Des mines terrestres posées au hasard, un gouvernement sceptique et un groupe rebelle coupable d’attaques contre des travailleurs humanitaires sont autant d’obstacles à surmonter avant de pouvoir lancer les opérations de secours destinées à aider près de 20 000 personnes touchées par les inondations et les combats dans le nord reculé du pays.
L’aide la plus substantielle envoyée à ce jour aux populations déplacées devait leur être apportée par une coalition d’organisations non-gouvernementales (ONG) locales du nom de SOS Iférouane et par l’ONG médicale française Médecins sans frontières (MSF).
Or, le gouvernement a interdit à MSF d’opérer dans le nord en octobre « pour sa propre sécurité », après que plusieurs de ses véhicules eurent été braqués par le Mouvement nigérien pour la justice (MNJ), un groupe rebelle.

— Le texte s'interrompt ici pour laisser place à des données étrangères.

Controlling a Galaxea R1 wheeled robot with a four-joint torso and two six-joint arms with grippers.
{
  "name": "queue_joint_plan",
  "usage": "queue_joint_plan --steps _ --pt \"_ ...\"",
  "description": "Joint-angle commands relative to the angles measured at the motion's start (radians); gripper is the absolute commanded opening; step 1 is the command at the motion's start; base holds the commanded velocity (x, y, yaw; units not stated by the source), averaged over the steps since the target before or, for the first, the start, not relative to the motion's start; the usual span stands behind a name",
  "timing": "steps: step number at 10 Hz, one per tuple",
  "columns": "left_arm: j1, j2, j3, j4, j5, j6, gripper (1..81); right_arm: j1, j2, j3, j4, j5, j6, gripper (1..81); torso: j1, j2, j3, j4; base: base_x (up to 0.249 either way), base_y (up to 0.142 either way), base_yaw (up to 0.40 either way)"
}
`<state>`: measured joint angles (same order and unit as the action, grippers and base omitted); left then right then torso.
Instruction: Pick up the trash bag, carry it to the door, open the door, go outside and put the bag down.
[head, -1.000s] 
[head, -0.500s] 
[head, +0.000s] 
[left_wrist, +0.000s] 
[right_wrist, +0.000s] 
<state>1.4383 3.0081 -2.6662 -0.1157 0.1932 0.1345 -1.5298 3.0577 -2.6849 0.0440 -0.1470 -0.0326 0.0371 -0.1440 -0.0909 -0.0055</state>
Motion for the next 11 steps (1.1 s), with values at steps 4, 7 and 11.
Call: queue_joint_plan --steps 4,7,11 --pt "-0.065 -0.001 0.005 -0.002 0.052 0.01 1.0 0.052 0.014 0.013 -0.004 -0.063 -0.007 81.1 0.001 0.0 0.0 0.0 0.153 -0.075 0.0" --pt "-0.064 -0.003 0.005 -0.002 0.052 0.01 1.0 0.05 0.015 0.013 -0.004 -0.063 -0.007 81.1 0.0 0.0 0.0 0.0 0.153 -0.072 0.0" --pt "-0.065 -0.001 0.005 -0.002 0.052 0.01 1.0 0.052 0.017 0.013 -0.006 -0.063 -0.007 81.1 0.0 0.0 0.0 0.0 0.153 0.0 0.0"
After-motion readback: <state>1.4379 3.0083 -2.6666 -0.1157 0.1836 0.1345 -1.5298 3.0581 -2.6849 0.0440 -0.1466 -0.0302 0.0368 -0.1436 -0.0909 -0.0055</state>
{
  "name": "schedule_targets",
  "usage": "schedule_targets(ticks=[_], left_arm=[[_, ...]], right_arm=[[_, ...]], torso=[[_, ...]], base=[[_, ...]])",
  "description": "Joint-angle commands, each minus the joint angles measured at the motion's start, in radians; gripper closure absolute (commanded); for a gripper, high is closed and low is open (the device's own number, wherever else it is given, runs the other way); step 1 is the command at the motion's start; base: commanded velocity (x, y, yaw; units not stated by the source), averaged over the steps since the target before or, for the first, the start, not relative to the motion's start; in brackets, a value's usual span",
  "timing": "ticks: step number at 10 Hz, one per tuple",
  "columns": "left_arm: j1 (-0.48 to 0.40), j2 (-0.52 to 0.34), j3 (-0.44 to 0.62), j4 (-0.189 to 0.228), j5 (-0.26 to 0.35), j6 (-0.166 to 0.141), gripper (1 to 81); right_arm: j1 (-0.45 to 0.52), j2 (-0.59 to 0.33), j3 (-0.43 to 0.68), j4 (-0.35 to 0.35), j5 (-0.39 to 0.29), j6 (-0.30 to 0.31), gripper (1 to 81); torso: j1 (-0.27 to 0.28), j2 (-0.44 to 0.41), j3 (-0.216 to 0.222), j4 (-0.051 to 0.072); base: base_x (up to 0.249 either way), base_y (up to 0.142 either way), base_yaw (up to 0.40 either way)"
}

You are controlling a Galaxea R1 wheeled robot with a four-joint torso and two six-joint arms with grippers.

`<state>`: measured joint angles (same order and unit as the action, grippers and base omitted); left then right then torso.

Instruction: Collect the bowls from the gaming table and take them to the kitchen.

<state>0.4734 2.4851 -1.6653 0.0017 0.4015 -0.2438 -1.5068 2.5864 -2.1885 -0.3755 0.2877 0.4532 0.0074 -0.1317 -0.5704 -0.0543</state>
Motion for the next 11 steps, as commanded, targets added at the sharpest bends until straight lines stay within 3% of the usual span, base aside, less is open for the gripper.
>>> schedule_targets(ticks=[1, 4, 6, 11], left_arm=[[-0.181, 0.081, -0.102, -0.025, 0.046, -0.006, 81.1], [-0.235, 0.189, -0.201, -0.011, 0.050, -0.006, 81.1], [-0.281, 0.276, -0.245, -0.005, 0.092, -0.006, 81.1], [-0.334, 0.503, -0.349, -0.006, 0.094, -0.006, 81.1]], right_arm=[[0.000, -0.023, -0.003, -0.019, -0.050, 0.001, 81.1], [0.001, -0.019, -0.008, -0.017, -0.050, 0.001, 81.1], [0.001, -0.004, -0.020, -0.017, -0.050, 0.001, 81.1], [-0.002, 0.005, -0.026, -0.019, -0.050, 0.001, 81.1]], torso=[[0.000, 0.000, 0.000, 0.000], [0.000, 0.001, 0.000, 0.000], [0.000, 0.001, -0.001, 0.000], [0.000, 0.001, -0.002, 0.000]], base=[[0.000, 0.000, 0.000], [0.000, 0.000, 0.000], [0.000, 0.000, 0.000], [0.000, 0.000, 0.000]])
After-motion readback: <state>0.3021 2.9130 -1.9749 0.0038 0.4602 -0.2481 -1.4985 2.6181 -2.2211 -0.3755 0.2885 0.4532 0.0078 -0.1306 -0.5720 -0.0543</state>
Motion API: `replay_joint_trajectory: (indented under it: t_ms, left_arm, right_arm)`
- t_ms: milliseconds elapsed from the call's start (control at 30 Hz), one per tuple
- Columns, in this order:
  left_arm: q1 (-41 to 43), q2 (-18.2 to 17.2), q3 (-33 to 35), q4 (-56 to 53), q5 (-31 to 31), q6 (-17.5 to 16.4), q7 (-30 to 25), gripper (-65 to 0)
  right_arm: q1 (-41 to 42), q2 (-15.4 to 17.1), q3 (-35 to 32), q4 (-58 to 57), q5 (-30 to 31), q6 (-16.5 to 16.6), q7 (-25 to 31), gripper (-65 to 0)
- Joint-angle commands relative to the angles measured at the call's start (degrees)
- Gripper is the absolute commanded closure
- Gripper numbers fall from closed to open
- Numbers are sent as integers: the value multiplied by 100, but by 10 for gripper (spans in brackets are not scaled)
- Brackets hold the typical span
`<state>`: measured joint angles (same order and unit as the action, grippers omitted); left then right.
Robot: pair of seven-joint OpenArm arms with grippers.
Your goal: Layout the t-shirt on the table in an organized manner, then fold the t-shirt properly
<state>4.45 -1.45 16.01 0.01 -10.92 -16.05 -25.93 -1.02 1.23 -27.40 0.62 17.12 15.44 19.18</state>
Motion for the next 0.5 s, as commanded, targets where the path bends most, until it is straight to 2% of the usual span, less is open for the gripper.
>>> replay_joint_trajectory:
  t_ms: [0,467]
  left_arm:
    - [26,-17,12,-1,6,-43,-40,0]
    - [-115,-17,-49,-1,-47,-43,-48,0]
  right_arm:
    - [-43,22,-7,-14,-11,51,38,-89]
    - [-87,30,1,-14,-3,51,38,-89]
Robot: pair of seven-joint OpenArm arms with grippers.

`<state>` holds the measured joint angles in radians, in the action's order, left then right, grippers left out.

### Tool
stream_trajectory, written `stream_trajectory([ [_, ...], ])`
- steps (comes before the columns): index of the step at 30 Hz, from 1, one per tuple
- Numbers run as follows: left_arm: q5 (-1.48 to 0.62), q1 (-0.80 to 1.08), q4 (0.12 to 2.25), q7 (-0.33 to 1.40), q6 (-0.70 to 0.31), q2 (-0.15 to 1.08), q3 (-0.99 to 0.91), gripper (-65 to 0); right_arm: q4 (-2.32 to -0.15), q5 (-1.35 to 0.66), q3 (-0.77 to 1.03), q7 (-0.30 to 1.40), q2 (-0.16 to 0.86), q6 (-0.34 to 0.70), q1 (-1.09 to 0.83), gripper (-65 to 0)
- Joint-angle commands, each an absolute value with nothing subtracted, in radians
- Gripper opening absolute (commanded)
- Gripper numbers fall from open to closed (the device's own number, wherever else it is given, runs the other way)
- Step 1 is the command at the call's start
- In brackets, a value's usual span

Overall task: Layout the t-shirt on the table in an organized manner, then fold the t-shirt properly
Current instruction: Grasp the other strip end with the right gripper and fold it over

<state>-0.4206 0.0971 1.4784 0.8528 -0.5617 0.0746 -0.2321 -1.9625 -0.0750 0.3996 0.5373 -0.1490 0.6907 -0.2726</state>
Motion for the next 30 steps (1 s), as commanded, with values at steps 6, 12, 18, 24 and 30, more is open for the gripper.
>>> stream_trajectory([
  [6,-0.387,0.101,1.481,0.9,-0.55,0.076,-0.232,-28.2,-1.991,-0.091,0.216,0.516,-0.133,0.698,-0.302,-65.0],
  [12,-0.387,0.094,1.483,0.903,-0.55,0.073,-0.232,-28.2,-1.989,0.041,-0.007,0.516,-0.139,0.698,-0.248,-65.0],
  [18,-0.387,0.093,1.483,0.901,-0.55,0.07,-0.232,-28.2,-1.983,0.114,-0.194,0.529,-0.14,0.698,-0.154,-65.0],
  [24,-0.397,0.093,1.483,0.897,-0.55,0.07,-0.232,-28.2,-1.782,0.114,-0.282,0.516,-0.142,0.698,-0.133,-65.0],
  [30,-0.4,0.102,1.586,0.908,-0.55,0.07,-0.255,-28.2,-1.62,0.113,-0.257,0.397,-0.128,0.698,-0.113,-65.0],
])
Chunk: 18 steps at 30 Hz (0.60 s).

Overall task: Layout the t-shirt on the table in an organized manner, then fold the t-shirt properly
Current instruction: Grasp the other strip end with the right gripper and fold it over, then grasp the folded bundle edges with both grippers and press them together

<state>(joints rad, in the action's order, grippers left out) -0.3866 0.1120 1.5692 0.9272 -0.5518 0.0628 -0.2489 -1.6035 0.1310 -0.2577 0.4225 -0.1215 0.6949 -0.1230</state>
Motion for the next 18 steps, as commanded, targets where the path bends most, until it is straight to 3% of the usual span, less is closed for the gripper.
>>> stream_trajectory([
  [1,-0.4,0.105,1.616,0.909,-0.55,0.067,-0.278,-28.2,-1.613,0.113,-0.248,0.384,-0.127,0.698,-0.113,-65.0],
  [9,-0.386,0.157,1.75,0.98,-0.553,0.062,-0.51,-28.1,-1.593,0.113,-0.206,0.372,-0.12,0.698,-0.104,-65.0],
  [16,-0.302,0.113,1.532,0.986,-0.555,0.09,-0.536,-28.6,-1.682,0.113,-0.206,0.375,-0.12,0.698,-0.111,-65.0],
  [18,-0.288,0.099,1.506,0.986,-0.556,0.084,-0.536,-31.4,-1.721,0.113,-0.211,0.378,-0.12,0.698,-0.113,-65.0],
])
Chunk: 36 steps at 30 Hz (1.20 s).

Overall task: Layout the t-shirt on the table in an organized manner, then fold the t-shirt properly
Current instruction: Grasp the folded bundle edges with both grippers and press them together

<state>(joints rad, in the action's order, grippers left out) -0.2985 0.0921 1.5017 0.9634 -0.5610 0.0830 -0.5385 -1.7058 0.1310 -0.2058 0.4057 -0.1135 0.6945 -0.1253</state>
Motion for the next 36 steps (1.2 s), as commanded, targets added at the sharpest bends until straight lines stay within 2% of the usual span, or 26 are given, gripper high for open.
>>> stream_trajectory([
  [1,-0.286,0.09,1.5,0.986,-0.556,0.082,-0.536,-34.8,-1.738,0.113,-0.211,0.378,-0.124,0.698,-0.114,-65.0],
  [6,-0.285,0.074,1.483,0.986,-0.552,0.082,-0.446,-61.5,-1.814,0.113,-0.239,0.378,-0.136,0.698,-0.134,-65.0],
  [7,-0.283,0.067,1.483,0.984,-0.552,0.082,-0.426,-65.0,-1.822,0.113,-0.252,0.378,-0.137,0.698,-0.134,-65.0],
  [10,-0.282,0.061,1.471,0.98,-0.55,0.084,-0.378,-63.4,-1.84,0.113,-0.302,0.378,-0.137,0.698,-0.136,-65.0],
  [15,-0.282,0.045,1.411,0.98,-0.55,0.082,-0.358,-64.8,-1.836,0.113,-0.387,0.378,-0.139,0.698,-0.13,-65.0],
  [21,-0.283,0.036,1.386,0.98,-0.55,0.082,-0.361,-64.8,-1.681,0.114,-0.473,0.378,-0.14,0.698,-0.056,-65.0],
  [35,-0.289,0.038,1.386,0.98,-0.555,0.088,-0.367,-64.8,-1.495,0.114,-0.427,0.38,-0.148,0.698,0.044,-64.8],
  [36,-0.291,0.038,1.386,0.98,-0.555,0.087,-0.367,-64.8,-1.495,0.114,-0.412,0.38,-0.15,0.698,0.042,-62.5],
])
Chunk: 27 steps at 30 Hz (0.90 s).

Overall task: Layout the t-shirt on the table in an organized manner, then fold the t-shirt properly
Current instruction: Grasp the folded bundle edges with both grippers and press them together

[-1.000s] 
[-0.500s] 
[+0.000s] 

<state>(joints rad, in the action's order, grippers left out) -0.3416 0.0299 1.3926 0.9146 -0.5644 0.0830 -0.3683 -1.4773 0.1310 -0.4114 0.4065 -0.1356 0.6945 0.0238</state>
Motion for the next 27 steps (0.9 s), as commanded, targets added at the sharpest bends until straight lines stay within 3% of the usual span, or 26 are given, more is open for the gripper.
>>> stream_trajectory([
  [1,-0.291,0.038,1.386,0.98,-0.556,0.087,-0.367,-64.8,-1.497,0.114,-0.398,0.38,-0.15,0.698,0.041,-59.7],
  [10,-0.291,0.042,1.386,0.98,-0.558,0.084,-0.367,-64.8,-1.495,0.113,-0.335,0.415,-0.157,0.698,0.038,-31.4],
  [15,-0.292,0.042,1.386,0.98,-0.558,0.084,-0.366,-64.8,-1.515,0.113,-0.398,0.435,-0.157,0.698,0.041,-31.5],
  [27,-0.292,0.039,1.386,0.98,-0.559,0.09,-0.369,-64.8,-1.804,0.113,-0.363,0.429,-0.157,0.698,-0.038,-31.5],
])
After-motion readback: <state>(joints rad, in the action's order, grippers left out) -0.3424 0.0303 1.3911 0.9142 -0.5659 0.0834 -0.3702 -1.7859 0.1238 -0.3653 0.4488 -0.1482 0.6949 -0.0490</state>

Les six convois dépêchés par SOS Iférouane depuis septembre ont également été interceptés par le MNJ, qui apparemment ne souhaitait pas voir le matériel qu’ils transportaient tomber entre les mains de l’armée, selon certaines sources.
Les craintes
L’armée nigérienne a été déployée dans la région, mais sa présence, loin d’apaiser les craintes des travailleurs humanitaires, les a renforcées. Pour ces derniers, les soldats ne font que créer un degré d’insécurité supplémentaire, s’ajoutant aux rebelles et aux bandits armés et autres trafiquants de drogue qui opèreraient également dans la région.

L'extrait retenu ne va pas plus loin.